A moan, or a groan, anything that sounded like a voice. A clang or a bang, one that sounded like it was made intentionally by a human being as opposed to the street level clanging and banging that was taking place at the site of what, until that morning -- September 19, 1985 -- had been the Benito Juarez Hospital in the heart of Mexico City.
At that moment and the moments, hours, and days that would ensue, more than 10,000 people would die, all of them in one way or another crushed to death by the jolt of the earth – a magnitude 8.1 earthquake followed by a severe aftershock.
Thousands were rescued, but as the days wore on, rescue efforts took on the art of listening. With each cling, bang, or distant voice that either rose or seemed to rise from the rubble, rescue personnel would kick into action, carefully pulling away bits and pieces of debris in a feverish attempt to beat the clock.

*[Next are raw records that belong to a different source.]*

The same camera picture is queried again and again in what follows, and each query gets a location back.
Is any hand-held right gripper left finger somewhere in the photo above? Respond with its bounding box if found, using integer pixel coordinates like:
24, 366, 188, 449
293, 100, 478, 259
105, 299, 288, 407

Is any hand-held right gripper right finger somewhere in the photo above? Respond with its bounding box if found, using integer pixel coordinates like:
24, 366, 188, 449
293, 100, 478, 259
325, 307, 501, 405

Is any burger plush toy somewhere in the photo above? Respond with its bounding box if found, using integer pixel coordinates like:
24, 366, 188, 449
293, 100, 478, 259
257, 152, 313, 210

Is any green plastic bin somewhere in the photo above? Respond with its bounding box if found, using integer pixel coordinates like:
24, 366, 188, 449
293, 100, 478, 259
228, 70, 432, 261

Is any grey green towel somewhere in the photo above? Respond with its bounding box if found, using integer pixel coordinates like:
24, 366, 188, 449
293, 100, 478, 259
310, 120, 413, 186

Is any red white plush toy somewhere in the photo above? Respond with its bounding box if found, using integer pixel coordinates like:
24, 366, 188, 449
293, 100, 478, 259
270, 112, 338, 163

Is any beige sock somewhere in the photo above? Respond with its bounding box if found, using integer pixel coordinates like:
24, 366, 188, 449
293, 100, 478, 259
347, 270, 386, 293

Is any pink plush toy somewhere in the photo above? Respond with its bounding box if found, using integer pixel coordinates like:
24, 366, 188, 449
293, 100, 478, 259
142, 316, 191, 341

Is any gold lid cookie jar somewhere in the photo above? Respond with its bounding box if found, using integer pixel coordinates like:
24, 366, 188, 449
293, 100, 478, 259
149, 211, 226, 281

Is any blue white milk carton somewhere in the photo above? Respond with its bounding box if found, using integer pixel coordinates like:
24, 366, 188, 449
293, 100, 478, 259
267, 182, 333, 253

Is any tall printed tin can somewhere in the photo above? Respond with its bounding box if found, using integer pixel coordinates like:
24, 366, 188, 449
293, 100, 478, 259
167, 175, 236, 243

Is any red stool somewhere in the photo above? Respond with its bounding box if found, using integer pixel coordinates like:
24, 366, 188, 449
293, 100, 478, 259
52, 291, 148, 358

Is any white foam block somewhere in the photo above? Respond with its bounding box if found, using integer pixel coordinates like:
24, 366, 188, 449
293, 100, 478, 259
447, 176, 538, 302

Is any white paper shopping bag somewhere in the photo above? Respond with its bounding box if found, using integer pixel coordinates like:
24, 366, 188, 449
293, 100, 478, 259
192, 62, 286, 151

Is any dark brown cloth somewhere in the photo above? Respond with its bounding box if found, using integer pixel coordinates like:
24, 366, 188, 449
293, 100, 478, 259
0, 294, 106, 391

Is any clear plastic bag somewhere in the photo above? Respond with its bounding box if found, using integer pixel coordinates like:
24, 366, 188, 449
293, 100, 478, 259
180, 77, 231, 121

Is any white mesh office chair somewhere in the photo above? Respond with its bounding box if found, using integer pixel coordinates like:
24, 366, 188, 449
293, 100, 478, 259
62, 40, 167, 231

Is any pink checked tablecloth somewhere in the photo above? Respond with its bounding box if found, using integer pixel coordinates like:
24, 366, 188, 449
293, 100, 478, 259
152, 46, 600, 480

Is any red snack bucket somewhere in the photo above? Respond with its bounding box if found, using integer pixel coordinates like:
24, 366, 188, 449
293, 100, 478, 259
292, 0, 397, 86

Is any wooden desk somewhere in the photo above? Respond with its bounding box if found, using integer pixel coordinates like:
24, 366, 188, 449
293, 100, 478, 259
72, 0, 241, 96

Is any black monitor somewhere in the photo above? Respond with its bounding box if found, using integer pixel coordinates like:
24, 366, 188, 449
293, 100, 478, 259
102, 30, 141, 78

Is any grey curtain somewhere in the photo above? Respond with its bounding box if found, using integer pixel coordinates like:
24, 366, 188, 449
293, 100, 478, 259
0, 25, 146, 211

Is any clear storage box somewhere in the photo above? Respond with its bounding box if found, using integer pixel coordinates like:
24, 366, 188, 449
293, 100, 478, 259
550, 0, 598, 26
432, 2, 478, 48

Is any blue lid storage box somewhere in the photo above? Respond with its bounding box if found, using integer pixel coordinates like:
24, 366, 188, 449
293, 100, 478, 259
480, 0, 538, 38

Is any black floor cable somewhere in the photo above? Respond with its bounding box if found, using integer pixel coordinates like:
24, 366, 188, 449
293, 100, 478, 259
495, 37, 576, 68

Friends and relatives of the missing – of the doctors, nurses, orderlies, patients, and anyone else who might have been at the Benito Juarez Hospital that morning – stood on the periphery of the rubble hoping that the clang, the bang, the voice belonged to a loved one.

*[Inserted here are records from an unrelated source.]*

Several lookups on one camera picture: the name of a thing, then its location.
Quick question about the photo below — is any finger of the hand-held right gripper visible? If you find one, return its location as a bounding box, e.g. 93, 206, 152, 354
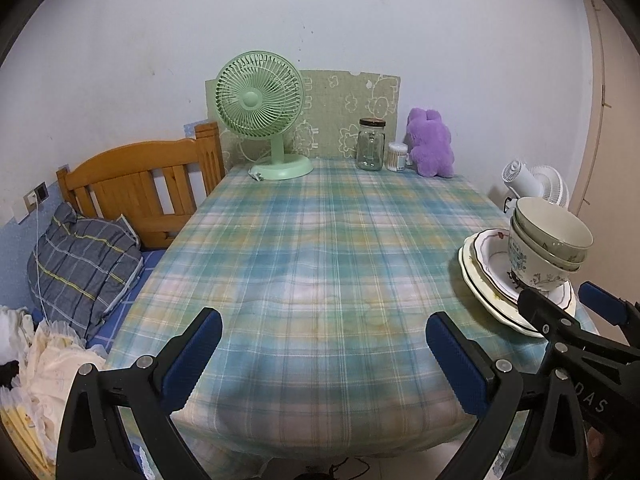
579, 281, 640, 333
517, 287, 640, 376

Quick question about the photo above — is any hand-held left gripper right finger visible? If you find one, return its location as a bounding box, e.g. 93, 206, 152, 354
425, 310, 587, 480

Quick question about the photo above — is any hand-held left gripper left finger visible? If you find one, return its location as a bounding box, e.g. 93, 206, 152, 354
55, 306, 223, 480

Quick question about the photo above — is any floral ceramic bowl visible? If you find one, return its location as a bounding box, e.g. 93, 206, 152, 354
507, 237, 571, 292
510, 230, 587, 272
514, 197, 594, 261

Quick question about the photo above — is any scalloped yellow floral plate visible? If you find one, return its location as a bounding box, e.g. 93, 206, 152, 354
457, 237, 578, 338

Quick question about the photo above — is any white plate with red flowers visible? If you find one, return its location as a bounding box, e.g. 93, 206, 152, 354
472, 228, 577, 313

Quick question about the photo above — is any round yellow floral plate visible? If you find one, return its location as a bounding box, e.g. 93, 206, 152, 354
462, 232, 576, 326

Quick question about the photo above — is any blue plaid bedsheet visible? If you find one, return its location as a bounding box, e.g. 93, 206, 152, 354
30, 247, 168, 356

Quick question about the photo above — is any white clip fan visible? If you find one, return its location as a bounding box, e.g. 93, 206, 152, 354
501, 159, 571, 211

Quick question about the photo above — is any white frilly cloth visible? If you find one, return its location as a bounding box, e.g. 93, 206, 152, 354
0, 305, 108, 461

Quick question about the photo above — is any grey plaid pillow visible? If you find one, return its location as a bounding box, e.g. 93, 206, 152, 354
27, 202, 143, 341

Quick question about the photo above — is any blue green plaid tablecloth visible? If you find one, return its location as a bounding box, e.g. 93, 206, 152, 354
105, 157, 601, 461

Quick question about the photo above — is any beige door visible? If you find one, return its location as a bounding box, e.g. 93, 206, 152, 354
570, 0, 640, 241

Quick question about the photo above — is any yellow striped cloth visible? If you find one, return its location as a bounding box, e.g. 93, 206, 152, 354
0, 395, 56, 478

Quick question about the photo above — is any purple plush toy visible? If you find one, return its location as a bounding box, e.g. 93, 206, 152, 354
404, 107, 456, 178

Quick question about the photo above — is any wooden headboard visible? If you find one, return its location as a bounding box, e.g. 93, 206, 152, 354
56, 122, 226, 250

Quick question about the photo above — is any clear cotton swab container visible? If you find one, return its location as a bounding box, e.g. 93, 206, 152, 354
386, 141, 415, 172

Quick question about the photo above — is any glass jar with dark lid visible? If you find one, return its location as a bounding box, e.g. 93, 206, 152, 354
356, 118, 387, 172

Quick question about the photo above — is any green patterned board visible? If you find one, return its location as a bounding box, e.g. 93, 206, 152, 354
205, 69, 402, 168

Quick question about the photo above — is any green desk fan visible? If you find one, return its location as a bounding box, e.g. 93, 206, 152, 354
215, 51, 315, 181

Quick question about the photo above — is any black cable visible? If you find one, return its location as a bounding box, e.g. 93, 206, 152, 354
295, 457, 373, 480

There were, at any given moment, and depending on the time of day or night, dozens if not hundreds of people standing, pacing, waiting, hoping.
In the first few days, rescue workers saved several thousand lives, but as the days ticked by, the numbers, along with the collective hope of those walking, pacing, waiting, and praying, dwindled until the numbers, along with the collective hope, were gone – lost – for good.